In the event of a Bonchon franchise termination, what condition must property sold to Bonchon be in regarding liens, debts, and other encumbrances?
Bonchon Franchise · 2025 FDDAnswer from 2025 FDD Document
All property, real or personal, sold to us or our affiliate, nominee or designee (as applicable) under this Article 19 must be free and clear of all liens, debts, claims, liabilities, leases, encroachments, covenants, conditions, restrictions, rights, rights of way and/or other encumbrances (except for tax liens and special and/or other assessments not delinquent) unless we, in our reasonable opinion (or that of our affiliate, nominee or designee, as applicable), determine that the existence of same either will not interfere with the proposed use of the property or that the existence of same are merely due to easements of record, zoning ordinances or statutes, use and occupancy restrictions of public record or other limitations which are generally applicable to similar properties in close geographic proximity to the Restaurant Location.
Source: Item 23 — RECEIPTS (FDD pages 92–536)
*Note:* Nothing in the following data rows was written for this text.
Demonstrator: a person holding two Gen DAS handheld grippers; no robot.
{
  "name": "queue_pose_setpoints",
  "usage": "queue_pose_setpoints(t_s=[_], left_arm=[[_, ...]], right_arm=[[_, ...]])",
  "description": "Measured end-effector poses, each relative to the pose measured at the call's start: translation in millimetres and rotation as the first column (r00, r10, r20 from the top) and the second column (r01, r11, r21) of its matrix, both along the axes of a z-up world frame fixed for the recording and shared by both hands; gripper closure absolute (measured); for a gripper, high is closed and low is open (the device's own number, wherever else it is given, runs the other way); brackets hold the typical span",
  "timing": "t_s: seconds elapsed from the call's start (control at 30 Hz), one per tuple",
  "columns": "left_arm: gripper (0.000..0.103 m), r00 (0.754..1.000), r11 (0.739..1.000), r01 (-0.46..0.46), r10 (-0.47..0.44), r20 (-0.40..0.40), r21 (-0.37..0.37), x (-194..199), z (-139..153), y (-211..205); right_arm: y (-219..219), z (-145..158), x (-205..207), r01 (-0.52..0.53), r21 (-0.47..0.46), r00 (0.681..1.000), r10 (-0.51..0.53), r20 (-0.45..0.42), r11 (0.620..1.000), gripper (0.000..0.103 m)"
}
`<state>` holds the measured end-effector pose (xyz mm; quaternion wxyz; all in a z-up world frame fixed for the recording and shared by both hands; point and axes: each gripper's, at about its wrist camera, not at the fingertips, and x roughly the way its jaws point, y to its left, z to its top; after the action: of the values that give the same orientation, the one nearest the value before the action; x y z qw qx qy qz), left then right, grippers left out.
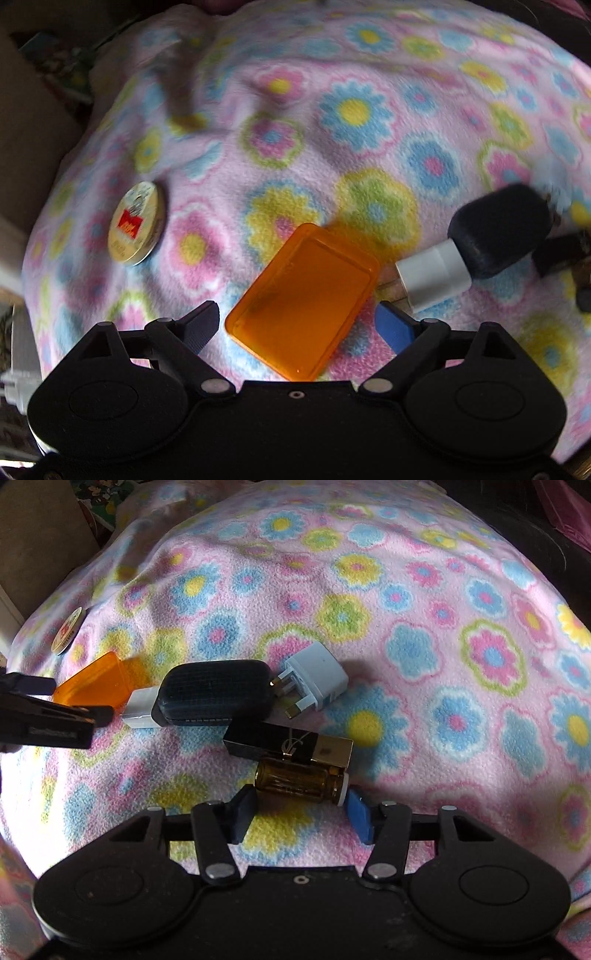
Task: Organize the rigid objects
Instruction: 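Grasp the orange case with the left tool while the right tool grasps the amber vial, then lift the orange case and amber vial and carry both toward the basket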
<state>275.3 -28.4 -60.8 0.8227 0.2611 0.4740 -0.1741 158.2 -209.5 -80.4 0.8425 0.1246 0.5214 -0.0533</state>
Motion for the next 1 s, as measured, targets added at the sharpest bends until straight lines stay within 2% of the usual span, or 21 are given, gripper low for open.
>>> queue_pose_setpoints(t_s=[0.07, 0.13, 0.17, 0.4, 0.43, 0.53, 0.7, 0.8, 1.0], left_arm=[[0.022, 1.0, 1.0, 0.018, -0.018, -0.018, 0.018, 1.6, -6.8, -2.7], [0.04, 0.999, 1.0, 0.002, -0.003, -0.033, -0.028, -0.4, -4.9, -2.1], [0.041, 0.999, 0.999, -0.013, 0.011, -0.045, -0.048, -1.8, -3.7, -2.1], [0.041, 0.988, 0.987, -0.148, 0.146, -0.045, -0.056, -14.3, -2.3, -4.9], [0.041, 0.986, 0.985, -0.164, 0.161, -0.051, -0.059, -15.1, -1.7, -4.6], [0.041, 0.98, 0.979, -0.193, 0.189, -0.062, -0.061, -19.3, -0.4, -2.7], [0.041, 0.969, 0.968, -0.238, 0.231, -0.087, -0.075, -29.8, 4.8, 0.8], [0.042, 0.968, 0.965, -0.246, 0.24, -0.077, -0.086, -42.2, 10.3, 1.2], [0.042, 0.966, 0.959, -0.255, 0.246, -0.079, -0.126, -71.9, 28.7, 3.0]], right_arm=[[-1.2, 1.0, -1.6, 0.008, 0.007, 1.0, -0.008, 0.002, 1.0, 0.046], [-1.7, 1.6, -2.5, 0.023, 0.006, 1.0, -0.023, 0.002, 1.0, 0.035], [-1.9, 1.2, -2.4, 0.029, 0.006, 1.0, -0.029, 0.002, 1.0, 0.03], [-0.6, 3.6, 0.1, 0.076, 0.029, 0.997, -0.077, 0.01, 0.997, 0.022], [-0.8, 3.2, 1.1, 0.088, 0.027, 0.996, -0.088, 0.008, 0.996, 0.025], [-1.5, -0.6, 3.9, 0.099, 0.014, 0.995, -0.099, -0.006, 0.995, 0.051], [-5.0, 3.2, -1.1, 0.096, 0.013, 0.995, -0.096, 0.001, 0.995, 0.051], [-6.1, 9.7, -8.1, 0.102, 0.011, 0.995, -0.102, 0.002, 0.995, 0.051], [-7.5, 30.8, -36.8, 0.112, 0.03, 0.993, -0.113, 0.027, 0.993, 0.051]])
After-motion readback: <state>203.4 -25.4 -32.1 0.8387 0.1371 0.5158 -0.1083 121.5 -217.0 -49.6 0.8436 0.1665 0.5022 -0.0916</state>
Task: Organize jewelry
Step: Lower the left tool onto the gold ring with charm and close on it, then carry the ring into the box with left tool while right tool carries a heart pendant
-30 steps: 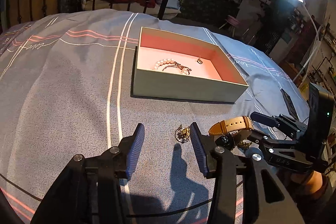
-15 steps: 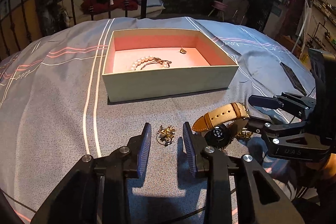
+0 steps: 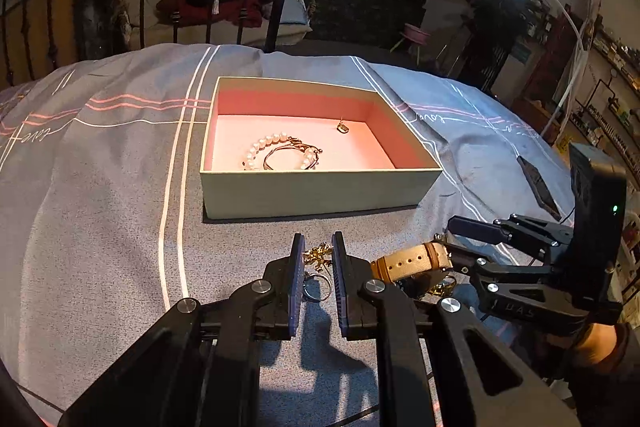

What This Means (2025 FDD)
According to Bonchon's 2025 Franchise Disclosure Document, any property, whether real or personal, that a franchisee sells back to Bonchon (or its affiliates, nominees, or designees) must be free and clear of all liens, debts, claims, liabilities, leases, encroachments, covenants, conditions, restrictions, rights, rights of way, and other encumbrances. The only exceptions to this rule are for tax liens and special or other assessments that are not delinquent.
However, Bonchon does retain some discretion here. Bonchon (or its affiliate, nominee, or designee) can determine that the existence of certain encumbrances will not interfere with the proposed use of the property. This may include easements of record, zoning ordinances or statutes, use and occupancy restrictions of public record, or other limitations generally applicable to similar properties in close geographic proximity to the Restaurant Location.
This provision protects Bonchon from acquiring property with hidden financial or legal burdens that could complicate its future use or resale. For a franchisee, it means ensuring all obligations related to the property are settled before offering it for sale back to Bonchon. Failure to do so could delay or prevent the sale, potentially leading to further financial losses for the franchisee upon termination.